EXERCISE INSTRUCTIONS.
The records follow. Filter them to the lines that hold "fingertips".

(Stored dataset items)
§

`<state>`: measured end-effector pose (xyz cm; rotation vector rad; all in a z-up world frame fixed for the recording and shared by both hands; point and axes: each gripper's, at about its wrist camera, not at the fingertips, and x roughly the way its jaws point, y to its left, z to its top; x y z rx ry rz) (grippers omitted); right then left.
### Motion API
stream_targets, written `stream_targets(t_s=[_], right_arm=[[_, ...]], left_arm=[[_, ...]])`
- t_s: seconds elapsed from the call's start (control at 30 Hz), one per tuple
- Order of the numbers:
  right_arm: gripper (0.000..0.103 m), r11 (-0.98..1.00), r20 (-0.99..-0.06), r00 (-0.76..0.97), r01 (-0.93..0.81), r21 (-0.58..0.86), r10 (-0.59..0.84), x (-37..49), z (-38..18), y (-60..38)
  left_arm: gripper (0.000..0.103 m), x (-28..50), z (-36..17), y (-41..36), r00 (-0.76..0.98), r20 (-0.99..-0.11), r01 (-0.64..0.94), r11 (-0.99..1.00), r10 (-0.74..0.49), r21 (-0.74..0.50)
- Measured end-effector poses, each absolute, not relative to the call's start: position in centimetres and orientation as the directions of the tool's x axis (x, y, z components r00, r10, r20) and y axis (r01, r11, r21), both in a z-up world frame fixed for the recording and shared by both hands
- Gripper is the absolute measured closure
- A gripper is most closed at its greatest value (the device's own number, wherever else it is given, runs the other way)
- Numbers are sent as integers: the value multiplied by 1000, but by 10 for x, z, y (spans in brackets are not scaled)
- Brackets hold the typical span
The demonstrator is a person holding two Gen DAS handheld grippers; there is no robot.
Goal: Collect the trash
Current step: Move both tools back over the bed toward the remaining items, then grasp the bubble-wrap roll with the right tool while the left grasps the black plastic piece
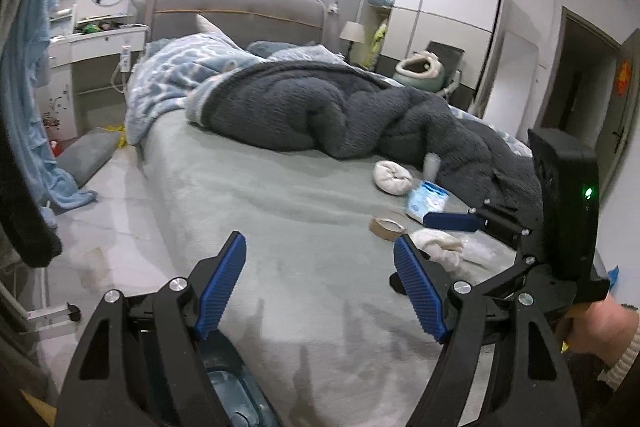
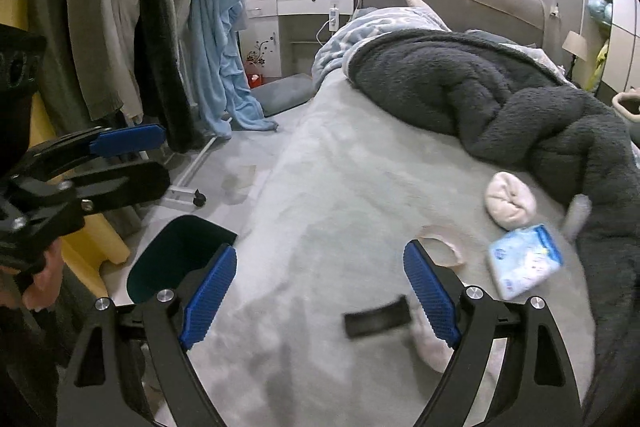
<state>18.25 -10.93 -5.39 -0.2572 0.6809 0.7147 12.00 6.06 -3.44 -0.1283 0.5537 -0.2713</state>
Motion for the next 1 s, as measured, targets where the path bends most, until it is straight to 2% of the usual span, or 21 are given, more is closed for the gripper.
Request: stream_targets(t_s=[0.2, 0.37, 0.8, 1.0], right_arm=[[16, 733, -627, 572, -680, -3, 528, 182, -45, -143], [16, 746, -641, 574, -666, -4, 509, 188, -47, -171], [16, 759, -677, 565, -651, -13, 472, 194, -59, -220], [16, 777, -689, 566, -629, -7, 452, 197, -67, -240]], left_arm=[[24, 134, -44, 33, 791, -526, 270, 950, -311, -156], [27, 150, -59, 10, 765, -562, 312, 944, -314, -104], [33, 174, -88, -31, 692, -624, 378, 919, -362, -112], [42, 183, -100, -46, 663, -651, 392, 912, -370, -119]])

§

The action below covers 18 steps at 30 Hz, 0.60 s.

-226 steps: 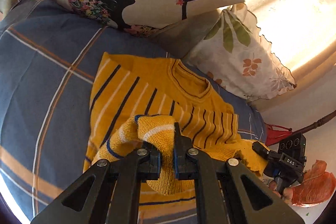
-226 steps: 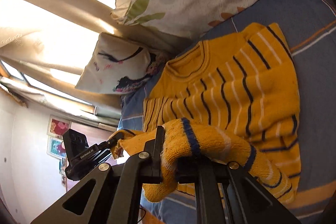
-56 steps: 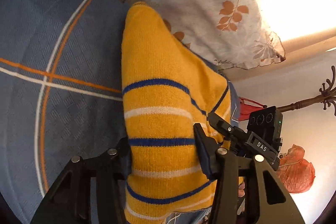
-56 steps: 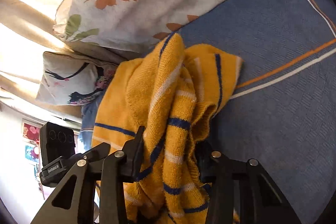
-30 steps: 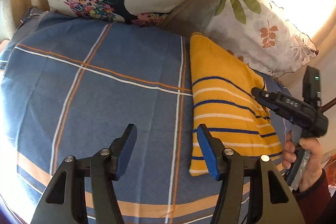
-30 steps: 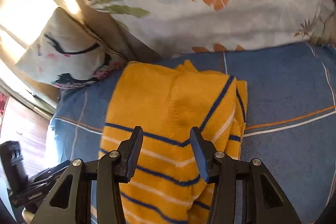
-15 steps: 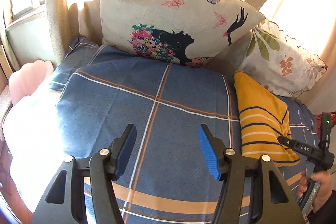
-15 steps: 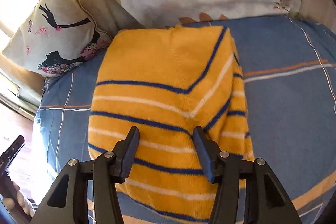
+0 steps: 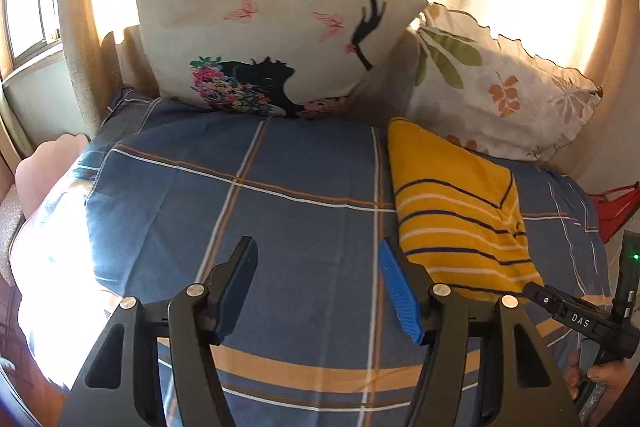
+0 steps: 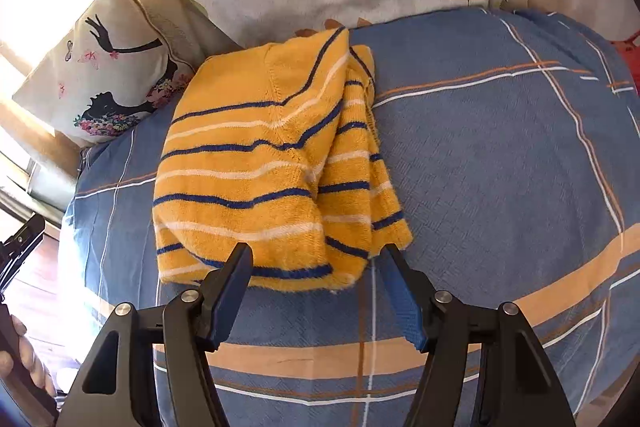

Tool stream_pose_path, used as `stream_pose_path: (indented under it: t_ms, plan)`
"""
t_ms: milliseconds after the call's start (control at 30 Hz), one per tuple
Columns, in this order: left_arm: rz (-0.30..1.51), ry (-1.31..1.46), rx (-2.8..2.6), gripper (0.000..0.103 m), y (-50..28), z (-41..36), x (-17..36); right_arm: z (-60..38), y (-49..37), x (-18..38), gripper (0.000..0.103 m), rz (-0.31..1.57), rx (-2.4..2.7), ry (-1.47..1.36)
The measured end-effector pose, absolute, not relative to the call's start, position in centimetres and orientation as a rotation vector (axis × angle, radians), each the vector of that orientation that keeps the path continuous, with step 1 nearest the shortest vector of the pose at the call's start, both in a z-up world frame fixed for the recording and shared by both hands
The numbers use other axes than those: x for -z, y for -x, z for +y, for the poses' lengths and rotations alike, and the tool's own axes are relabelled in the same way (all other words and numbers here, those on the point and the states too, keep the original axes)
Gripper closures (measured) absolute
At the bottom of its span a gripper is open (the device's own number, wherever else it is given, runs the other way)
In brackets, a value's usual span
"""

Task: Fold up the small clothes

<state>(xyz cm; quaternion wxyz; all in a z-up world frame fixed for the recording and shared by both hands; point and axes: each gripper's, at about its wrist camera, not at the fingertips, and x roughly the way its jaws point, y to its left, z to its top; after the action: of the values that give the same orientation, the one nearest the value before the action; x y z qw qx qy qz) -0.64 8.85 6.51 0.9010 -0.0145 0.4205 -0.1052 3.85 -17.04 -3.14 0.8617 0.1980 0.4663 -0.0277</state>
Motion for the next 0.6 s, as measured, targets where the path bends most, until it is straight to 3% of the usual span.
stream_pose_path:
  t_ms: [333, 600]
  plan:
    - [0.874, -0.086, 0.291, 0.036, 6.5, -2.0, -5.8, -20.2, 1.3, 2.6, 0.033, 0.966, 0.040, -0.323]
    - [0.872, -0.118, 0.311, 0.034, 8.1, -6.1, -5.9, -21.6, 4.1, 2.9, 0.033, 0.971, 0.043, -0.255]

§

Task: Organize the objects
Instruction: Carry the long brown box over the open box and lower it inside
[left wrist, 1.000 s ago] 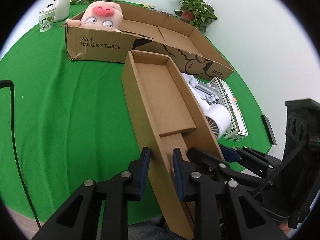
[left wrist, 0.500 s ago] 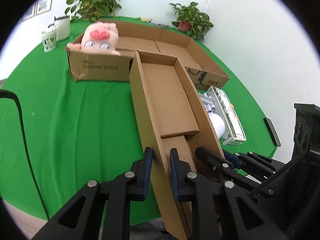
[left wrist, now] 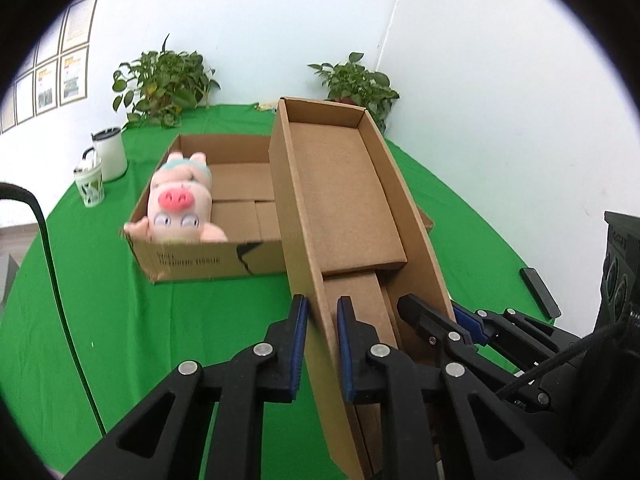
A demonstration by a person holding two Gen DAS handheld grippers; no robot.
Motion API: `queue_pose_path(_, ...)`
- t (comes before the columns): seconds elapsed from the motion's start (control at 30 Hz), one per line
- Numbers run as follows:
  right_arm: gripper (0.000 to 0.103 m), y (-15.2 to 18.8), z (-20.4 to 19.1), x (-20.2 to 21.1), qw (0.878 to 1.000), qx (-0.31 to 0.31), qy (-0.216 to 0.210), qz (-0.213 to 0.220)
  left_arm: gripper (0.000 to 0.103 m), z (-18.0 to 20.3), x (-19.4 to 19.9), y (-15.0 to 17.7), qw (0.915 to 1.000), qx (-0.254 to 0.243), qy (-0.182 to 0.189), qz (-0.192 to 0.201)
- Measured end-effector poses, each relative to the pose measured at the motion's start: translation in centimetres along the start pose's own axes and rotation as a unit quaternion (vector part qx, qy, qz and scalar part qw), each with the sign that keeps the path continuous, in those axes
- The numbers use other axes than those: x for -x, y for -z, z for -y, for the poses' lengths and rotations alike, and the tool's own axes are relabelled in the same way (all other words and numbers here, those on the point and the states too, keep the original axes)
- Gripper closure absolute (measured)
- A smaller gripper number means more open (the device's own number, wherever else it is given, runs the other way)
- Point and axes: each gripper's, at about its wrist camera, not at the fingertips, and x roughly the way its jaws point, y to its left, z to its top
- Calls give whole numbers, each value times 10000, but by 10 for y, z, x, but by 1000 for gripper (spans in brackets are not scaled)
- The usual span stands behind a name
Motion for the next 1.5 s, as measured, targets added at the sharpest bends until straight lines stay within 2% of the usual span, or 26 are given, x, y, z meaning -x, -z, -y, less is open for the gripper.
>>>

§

RESPONSE FOR THIS EXERCISE.
`<state>`: measured end-effector pose (xyz cm; rotation vector rad; all in a z-up world frame fixed for the recording and shared by both hands; point and axes: each gripper's, at about its wrist camera, not at the fingertips, and x roughly the way its jaws point, y to its left, z to its top; x y z rx ry rz) (grippers omitted); right then left.
<state>(xyz cm; quaternion wxyz; all in a z-up world frame fixed for the recording and shared by both hands; point and axes: each gripper's, at about its wrist camera, not at the fingertips, and x roughly the way its jaws point, y to its left, z to its top; after the action: of the values that give the same orientation, the one nearest the value before the action; x y z qw qx qy qz) -0.64 8.85 6.51 0.9010 -0.0145 0.4205 -0.1052 3.85 -17.04 -3.14 0.8617 0.1980 0.4663 -0.0277</state>
- Point and axes: each gripper's, at about its wrist camera, not at the fingertips, and x roughly the way its jaws point, y to its left, z to its top

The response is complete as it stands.